“Tratteremo il coronavirus come se fosse il colera”, era il primo febbraio quando il ministro della Salute, Roberto Speranza pronunciò queste parole. A rileggerla oggi, con gli occhi del poi, in quella frase c’era già tutto.
L’impegno del governo nella gestione dell’emergenza è stato totale. Quando il governo afferma che mai uno sforzo più grande fu compiuto, ha ragione. Oltre l’emergenza però, non si è riusciti ad andare.
Si è puntato tutto sulle misure fisiche, vecchia maniera, come ai tempi del colera. Gli italiani sono stati due mesi chiusi in casa e oggi possono uscire ma con le limitazioni che conosciamo. Le mascherine, le distanze, il contenimento della vita sociale.
Secondo Conte, è un modello che tutto il mondo ha copiato. Sarà.

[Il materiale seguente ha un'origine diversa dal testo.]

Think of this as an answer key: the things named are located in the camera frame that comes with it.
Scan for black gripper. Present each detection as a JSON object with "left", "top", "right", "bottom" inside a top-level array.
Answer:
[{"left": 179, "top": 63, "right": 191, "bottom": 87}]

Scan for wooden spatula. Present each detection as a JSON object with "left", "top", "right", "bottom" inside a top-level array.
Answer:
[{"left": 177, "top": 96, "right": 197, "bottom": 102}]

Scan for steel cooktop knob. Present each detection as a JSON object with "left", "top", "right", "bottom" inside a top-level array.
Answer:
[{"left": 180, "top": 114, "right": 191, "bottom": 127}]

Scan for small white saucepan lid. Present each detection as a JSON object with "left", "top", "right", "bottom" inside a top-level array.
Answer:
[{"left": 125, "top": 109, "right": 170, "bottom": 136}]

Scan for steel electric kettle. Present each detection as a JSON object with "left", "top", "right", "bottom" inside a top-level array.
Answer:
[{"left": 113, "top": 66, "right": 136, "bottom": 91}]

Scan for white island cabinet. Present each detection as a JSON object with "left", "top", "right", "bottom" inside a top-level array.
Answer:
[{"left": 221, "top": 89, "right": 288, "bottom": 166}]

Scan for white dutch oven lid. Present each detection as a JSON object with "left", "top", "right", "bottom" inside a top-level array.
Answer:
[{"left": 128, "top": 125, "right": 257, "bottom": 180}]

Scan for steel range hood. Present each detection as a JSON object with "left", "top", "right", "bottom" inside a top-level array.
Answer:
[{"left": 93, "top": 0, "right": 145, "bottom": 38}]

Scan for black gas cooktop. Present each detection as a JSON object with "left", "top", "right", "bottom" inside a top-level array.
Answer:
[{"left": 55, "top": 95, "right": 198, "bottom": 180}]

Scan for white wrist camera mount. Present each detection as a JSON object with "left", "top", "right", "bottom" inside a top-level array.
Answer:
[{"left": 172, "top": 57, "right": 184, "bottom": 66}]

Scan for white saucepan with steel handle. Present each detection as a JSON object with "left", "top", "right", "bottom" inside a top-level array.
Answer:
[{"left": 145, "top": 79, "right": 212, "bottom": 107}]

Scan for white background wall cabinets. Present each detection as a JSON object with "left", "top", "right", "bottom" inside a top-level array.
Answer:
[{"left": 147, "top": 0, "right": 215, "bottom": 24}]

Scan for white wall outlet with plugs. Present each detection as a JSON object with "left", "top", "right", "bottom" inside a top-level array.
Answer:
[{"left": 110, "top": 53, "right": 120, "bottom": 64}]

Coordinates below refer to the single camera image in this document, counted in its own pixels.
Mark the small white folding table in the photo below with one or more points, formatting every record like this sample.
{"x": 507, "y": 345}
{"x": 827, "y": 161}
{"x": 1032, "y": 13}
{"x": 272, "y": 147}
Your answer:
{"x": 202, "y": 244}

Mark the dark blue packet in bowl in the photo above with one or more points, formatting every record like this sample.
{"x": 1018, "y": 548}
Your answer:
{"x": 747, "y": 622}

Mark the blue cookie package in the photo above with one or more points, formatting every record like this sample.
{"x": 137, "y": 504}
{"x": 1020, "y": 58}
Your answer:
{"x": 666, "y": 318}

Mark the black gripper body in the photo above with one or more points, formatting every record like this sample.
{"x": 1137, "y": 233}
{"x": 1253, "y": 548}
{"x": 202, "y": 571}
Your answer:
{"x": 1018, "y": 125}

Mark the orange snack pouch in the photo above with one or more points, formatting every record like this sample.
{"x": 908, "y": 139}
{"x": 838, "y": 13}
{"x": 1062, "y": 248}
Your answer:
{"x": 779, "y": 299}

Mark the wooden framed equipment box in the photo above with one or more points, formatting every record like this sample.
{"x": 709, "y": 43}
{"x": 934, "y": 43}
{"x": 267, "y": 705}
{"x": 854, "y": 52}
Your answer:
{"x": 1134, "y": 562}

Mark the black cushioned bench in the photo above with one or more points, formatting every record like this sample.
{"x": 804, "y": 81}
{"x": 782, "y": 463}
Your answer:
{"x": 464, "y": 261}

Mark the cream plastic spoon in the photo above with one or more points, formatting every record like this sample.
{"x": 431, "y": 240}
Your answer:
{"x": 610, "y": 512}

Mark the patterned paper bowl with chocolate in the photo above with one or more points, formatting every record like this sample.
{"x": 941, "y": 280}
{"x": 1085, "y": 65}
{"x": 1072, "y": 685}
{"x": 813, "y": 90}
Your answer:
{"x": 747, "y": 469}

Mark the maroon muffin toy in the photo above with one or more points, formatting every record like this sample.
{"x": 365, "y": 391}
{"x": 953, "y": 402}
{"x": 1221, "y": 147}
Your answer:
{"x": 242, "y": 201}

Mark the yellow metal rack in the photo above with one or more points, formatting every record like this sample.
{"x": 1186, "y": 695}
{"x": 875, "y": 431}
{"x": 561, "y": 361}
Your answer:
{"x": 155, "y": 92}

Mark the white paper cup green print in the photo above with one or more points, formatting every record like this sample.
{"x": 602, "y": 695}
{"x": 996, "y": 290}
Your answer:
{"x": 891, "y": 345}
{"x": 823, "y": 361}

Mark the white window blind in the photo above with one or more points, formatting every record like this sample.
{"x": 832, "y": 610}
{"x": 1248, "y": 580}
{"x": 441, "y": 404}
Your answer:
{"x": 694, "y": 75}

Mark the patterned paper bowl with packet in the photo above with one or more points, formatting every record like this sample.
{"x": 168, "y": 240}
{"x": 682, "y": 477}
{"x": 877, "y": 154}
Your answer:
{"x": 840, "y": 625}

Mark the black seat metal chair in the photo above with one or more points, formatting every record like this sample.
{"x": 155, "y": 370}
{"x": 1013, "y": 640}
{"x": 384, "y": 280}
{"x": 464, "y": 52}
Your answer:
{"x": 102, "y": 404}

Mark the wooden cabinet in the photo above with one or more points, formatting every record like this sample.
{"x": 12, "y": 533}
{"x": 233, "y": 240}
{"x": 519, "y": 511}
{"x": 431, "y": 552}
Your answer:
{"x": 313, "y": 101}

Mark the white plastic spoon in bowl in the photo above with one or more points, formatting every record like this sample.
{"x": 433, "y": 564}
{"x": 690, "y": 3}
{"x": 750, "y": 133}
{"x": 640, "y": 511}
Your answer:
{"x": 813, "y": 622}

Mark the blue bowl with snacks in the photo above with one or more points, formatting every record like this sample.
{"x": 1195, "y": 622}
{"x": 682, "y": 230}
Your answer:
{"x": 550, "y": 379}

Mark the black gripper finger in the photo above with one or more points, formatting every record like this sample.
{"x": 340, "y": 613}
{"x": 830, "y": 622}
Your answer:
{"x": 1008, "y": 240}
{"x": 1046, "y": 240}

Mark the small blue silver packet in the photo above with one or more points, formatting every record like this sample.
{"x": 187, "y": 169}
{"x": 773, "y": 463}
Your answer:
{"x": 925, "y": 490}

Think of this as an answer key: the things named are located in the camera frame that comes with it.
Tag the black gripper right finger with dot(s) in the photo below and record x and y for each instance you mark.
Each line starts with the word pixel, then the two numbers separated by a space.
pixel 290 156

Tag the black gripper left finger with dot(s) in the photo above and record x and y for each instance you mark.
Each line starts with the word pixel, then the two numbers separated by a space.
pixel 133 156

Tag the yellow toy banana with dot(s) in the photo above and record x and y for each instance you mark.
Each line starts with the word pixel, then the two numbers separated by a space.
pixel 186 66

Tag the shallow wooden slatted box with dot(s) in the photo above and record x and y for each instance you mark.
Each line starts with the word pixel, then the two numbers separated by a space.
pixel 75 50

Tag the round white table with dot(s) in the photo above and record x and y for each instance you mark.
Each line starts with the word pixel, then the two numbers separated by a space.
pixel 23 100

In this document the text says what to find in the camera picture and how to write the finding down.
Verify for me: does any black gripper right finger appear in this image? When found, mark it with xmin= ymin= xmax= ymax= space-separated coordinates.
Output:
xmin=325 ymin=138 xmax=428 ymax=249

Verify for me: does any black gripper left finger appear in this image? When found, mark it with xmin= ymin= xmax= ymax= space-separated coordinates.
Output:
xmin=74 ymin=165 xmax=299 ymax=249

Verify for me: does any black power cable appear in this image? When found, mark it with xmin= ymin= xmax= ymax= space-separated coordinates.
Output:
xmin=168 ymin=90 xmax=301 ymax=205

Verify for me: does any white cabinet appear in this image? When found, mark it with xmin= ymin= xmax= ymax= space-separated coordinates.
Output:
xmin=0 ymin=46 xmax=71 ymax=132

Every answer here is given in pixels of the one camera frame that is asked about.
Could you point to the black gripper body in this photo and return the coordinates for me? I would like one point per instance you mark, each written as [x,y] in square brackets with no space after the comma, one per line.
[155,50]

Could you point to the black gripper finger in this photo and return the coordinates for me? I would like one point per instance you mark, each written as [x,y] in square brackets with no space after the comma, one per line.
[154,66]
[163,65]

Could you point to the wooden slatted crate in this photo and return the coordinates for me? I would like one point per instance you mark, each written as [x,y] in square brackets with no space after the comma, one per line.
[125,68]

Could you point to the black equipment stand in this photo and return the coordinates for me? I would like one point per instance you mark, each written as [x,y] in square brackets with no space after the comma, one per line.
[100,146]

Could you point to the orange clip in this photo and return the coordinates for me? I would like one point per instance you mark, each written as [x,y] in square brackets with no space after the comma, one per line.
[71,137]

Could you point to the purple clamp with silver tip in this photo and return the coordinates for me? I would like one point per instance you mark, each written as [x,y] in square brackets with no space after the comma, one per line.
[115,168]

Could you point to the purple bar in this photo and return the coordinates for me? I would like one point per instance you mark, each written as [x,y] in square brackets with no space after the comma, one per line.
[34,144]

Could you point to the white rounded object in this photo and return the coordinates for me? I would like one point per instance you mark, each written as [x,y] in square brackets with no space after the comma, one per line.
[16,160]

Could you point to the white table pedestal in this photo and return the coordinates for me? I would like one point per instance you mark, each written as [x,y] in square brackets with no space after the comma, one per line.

Senza dubbio, l’Italia non ha copiato il modello di paesi come la Corea del Sud, dove è stata la tecnologia a dare i risultati maggiori. “La fase 2 sarà fondata su Test, Tracciamento, Trattamento” dissero i rappresentanti dei comitati scientifici che hanno consigliato il governo. La fase 2, a maggio, è iniziata senza nulla di tutto questo.
La dichiarazione dello stato d’emergenza è del 31 gennaio. Da allora, lo Stato non è riuscito nemmeno a fornire a tutti gli italiani le mascherine promesse. Ce le siamo dovute procurare da soli. La famosa App immuni è sparita. I test sierologici sono affidati alle regioni e tutti vediamo cosa accade in Lombardia, ad esempio. Sul fronte delle cure a domicilio, della medicina del territorio, nulla è cambiato.
Sono mancanze gravi cui si è cercato di porre rimedio con il richiamo alla responsabilità dei cittadini, a volte con il buon senso, a volte con il paternalismo, a volte con pasticci come la storia dei congiunti che si potevano andare a trovare.
A un governo nato per caso, figlio del delirio del Papeete di Salvini, composto da partiti così diversi, il cui collante è la paura del nemico, forse non si poteva chiedere di più. O forse sì.
Si poteva chiedere, e si può continuare a chiedere, di comportarsi come ai tempi del colera, appunto. Quindi fare un salto e trovare nuovi equilibri. Non è stato così sul Mes, i soldi per la sanità che non riusciamo a farci dare per le divisioni tra Pd e 5 Stelle. Rischia di non essere così sui soldi del recovery fund che arriveranno visto che già si levano proposte bizzarre, tipo usarli per abbassare le tasse.
La macchina burocratica non sta funzionando al meglio, in troppi i soldi non li hanno ancora visti e la rabbia cresce. Emergono nella crisi i limiti del sistema. Come sulla scuola. In altri Paesi è già ripresa. Da noi riprenderà a settembre, promette la ministra, ma ancora non ci sono le assunzioni e gli adeguamenti strutturali necessari.
I ritardi italiani non sono stati superati con il Covid: lo sforzo finanziario fino a qui è stato importante. Soldi usati per tappare le falle. Per cercare di arginare l’impatto della crisi. Non basta e rischia di non servire. I soldi che arriveranno dovranno essere l’occasione per un grande piano strategico di rilancio. Magari quel green new deal enunciato e mai applicato. Perché il bonus bici va bene, ma è un’altra la scala di cui l’Italia ha bisogno. Su questo si misurerà il fallimento o il successo del governo Conte.